Confieso que leo el horóscopo. Cada mañana, además de leer el correo y las noticias, busco lo que la suerte le deparará a los Libra el día presente. Lo leo de un solo lugar, porque si no, todo se vuelve muy confuso: en una publicación nos aconsejan no tener discusiones, mientras en otra nos avisan que es un día propicio para saldar cuentas con quienes nos han atacado; otro sitio de internet nos regaña por perezosos, mientras que uno más nos dice que hoy es el día de ser prudentes y esperar. Por supuesto todos los horóscopos hablan de romance y de dinero: en unos, es el día de encontrar a la media naranja, pero en otros no es el momento de mostrarse apasionado.
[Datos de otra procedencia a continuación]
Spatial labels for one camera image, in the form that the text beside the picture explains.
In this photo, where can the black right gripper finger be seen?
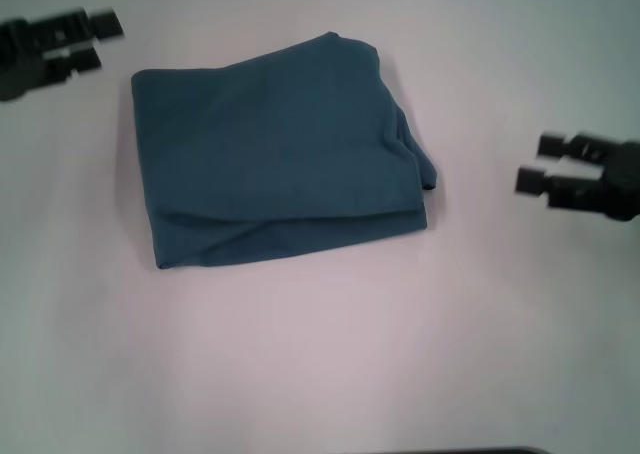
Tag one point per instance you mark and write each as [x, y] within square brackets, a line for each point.
[552, 144]
[532, 179]

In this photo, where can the teal T-shirt with pink print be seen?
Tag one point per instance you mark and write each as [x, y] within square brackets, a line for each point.
[280, 164]

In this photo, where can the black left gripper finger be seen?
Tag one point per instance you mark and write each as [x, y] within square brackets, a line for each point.
[107, 24]
[80, 64]

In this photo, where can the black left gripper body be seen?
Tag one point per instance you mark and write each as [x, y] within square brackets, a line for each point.
[20, 64]

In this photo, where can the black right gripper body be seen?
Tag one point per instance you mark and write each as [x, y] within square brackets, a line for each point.
[622, 179]
Al final, me imagino a toda una multitud de Libras actuando de maneras opuestas según la revista que leyeron, un desastre de destinos y desatinos calculados por astrólogos o por simples redactores sin demasiada imaginación. Los horóscopos son el reino de la vaguedad multicolor. Los domingos cierto horóscopo me aconseja siempre paciencia y prudencia, no vaya a salir a matar a alguien, contagiada de la desesperación dominical. Hay un horóscopo que siempre augura riquezas; lo leo a todas prisas en la cola del supermercado, pues ni loca compraría la revista en la que viene, pero es muy tranquilizador, especialmente si a uno no le han pagado.
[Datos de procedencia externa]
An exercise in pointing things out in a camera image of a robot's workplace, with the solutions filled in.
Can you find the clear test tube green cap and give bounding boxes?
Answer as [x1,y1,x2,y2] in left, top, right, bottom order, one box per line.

Según me han dicho, el cielo que contemplan los astrólogos ya no existe. Es como leer los encabezados del periódico de hace un mes, o hace varios siglos. Pero eso mismo le da mucho encanto, por eso lo leo a diario. De hecho, olvido el horóscopo a la media hora de haberlo leído, pero mi incredulidad se limita al horroróscopo, que augura catástrofes. Creo las predicciones cuando me dicen que todo será maravilloso. Hace días, la galleta de la suerte me dijo: “Todos tus problemas se resolverán.” Me impresionó tanta certeza. No sé si mis problemas se han resuelto, pero la fe en la galleta de la suerte podrá seguir, inquebrantable, como el destino de los Libra, las ratas del horóscopo chino, los conejos del horóscopo maya o los árboles del horóscopo celta. Toda una dicha de incienso y campanitas tintineantes.

Y es que, como el jefe Abraracurcix, tengo miedo de que el cielo me caiga sobre la cabeza. Será por eso que reenvío cuanto amuleto me llega por internet –excepto cuando viene acompañado de amenazas–, lanzo un poco de sal por encima del hombro izquierdo cuando se derrama y evito cuidadosamente pasar por debajo de las escaleras. A los gatos negros no les temo (y bueno, el mejor amigo de mi gato es negro y encantador, ni modo que lo discrimine), pero sí a las mariposas de aquel no-color, con su empeño en parecer moños fúnebres. Y si tengo la mala suerte de pisar caca de perro, agradezco esa buena suerte que, dicen, sobrevendrá luego del proceso tan desagradable de limpiar el zapato. ¿Por qué hace uno tantas tonterías? No tengo idea, supongo que por impotencia: el cambio climático, la marea negra, la guerra nuclear, el agujero de ozono, el crimen organizado, el crimen desorganizado, las volubles decisiones de los políticos, las fluctuaciones del mercado, los terremotos, el tamaño de Ciudad de México y la basura que se junta, la selección nacional de fut, el comportamiento arrítmico de la compañía de luz: demasiada enormidad. Por eso uno se concentra en la pequeña vida cotidiana y claro, las supersticiones, pequeñas también. En realidad, no son muchas las cosas que se pueden hacer con respecto a los grandes imponderables. Hay quienes dicen que si ejercemos los pensamientos positivos de manera multitudinaria –como mi galleta de la suerte–, las energías se trastocan; cuando escucho esas teorías, me viene a la mente una colonia de hippies concentrados en producir pensamientos positivos en la playa y arrastrados por un tsunami. De ahí los conjuros, las previsiones, ser de los que tocan madera y se angustian cuando hay que neutralizar a la mala suerte en un avión o en el Vips, donde la madera es tan inaccesible como el uranio; de los que a fin de año se sueltan el chongo y cuelgan en la puerta el borreguito, se ponen los calzones rojos, los amarillos y hasta los azules como si se fueran a casar, se comen las uvas, corren alrededor de la cuadra con unas maletas para que les toque viajar (soy de ésos, lo admito), todos esos gestos un poco caricaturescos, fuera del mundo práctico, que nos hacen tan antiguos como nuestros antepasados cuando hacían cábalas mirando al cielo, o como el jefe Abraracurcix.